Abstract

The ISPOR-SMDM Modeling Good Research Practices Task Force Report in this issue is a welcome update to the previous ISPOR guidance published in 2003 [1]. In the past decade, cost-effectiveness analysis has proliferated and its use in coverage and pricing decisions by governmental authorities has spread across much of Europe and elsewhere [2]. Modeling methodology has evolved in ways that should improve its usefulness, but despite these enhancements, significant challenges to adoption by US payers remain. The Task Force members have identified several challenges and suggested ways to address barriers to the acceptance of economic models as decision support tools. To do this, it will be necessary to gain a better understanding of the decision support needs of payers.

Caro and colleagues [3] observed that models reduce complex realities to a set of essential elements. Given the complexity of disease, the interpatient variability, and the diversity of health care systems and processes, reducing medical reality and identifying the elements that are essential to a particular health care decision is a daunting task. Creating a useful simulation of a medical decision will always require a great deal of simplification. The Task Force report first addresses identifying the principal determinants of decision outcomes. Decision analysis is most needed when we are least certain how to proceed and probably cannot identify all the relevant elements or understand all the relationships between them. Selecting the best model structure and limiting the number of inputs to reduce complexity to a manageable level may require subjective judgment, upon which stakeholders may disagree. To achieve understanding among stakeholders, a minimum threshold of agreement must be reached.

The first step in the logical process outlined by the Task Force is conceptualization [3]. It is unlikely that a useful model will result without careful thought and planning at its inception. Before drug manufacturers appreciated this, they often left outcomes model planning until after the pivotal trials, only to find that necessary inputs to the model could not be obtained from trial results. Consultation with pharmacoeconomists and decision makers earlier in the product development process can prevent this impasse, but it requires a paradigm shift from trial designs driven by regulatory requirements to trials that support a convincing value proposition.

Models must be grounded in clinical reality as experienced by the decision makers who will use them, and model structure must reflect that reality. This involves a trade-off between clarity and complexity. The model should be detailed enough to credibly simulate reality but simple enough to be understood by clinicians with minimal training in economics or decision analysis. This is best achieved by working with end users and incorporating their feedback in successive iterations of the model, a process that requires commitment by both parties. To be helpful, end users must learn enough about models to offer valid criticism, but they need not become pharmacoeconomists. Decision analysts must understand key clinical aspects of the decision problem, but nonclinicians can do this with the help of clinical experts.
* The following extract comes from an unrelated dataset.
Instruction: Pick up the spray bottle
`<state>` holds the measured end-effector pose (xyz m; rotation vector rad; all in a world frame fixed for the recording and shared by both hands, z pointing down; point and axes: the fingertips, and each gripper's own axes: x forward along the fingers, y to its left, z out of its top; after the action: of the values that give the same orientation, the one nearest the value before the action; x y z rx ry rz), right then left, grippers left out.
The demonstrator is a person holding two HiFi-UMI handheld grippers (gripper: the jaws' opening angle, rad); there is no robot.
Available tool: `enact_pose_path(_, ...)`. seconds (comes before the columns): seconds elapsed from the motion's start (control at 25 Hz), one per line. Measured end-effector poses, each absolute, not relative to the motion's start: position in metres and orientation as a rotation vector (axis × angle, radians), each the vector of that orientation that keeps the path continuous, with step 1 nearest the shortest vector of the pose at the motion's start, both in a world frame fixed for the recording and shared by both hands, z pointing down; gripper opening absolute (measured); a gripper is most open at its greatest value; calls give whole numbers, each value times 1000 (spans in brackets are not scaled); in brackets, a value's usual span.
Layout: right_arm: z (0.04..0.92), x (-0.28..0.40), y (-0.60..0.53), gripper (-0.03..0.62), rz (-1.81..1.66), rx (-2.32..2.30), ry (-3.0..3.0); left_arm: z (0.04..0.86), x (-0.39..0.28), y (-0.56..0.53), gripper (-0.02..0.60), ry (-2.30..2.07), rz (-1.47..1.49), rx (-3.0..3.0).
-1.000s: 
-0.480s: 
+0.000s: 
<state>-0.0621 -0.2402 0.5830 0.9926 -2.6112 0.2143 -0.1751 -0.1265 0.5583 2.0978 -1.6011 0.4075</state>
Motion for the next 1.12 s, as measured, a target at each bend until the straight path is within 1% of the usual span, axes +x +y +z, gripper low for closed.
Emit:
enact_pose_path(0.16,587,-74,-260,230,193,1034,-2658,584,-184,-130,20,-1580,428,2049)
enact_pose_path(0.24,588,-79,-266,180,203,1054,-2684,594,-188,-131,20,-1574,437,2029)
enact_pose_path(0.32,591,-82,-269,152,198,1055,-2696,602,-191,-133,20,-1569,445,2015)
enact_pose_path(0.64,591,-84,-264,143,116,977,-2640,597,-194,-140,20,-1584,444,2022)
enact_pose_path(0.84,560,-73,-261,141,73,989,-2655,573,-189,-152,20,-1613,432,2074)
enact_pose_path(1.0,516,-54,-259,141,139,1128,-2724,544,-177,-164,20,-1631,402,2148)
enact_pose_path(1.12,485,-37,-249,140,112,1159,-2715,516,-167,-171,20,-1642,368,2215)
Decision makers can identify the perspectives, time horizons, comparators, settings, and target populations that will be most useful to them.

Traditional audiences for decision models have been clinicians, payers, and policymakers, but the US government's new program of Patient-Centered Outcomes Research [4] suggests a future role for patient perspective models as well. Patient-Centered Outcomes Research views the patient as decision maker and principal consumer of decision support information. As more patients accept this role, model builders may be asked to present their evidence in ways that facilitate shared decision making. We should learn to communicate model results in ways that are credible, meaningful, and actionable for nonprofessionals.

The last article in this series addresses transparency and validation [5]. This is the other point where thoughtful dialogue with decision makers can be useful. Transparency requires both technical and nontechnical model documentation. Most end users will probably want the nontechnical version, but if they have or can consult technical expertise, they will need a detailed methodologic description. The validation process should be transparently described. Clinicians usually focus on reviewing the input data sources and assumptions, clinical credibility of the decision tree, and other aspects about which they are most knowledgeable and may engage a pharmacoeconomist for technical validation. If the methodology includes specific intellectual property, a nondisclosure agreement is appropriate.

Many of these concerns about economic models apply to retrospective observational studies as well. Payers expect manufacturers to design studies with a subtle bias in favor of their product, and there is reason for this concern [6]. Because ISPOR is also participating in the Comparative Effectiveness Research Collaborative Initiative, the work groups in that project should examine the modeling task force reports for common ground. Central to payer acceptance of both study types is methodologic rigor and transparency, along with tools for the evaluation of the studies that create a reasonably level playing field on which the evidence can be presented and assessed.

Since our plenary session panel discussion on ways to improve the value of modeling to payers and providers was held at the ISPOR Annual International Meeting in May 2010, the dialogue between drug manufacturers' health outcomes departments and payers has improved both qualitatively and quantitatively. We hope that this trend continues and produces pharmacoeconomic models that are more useful to decision makers.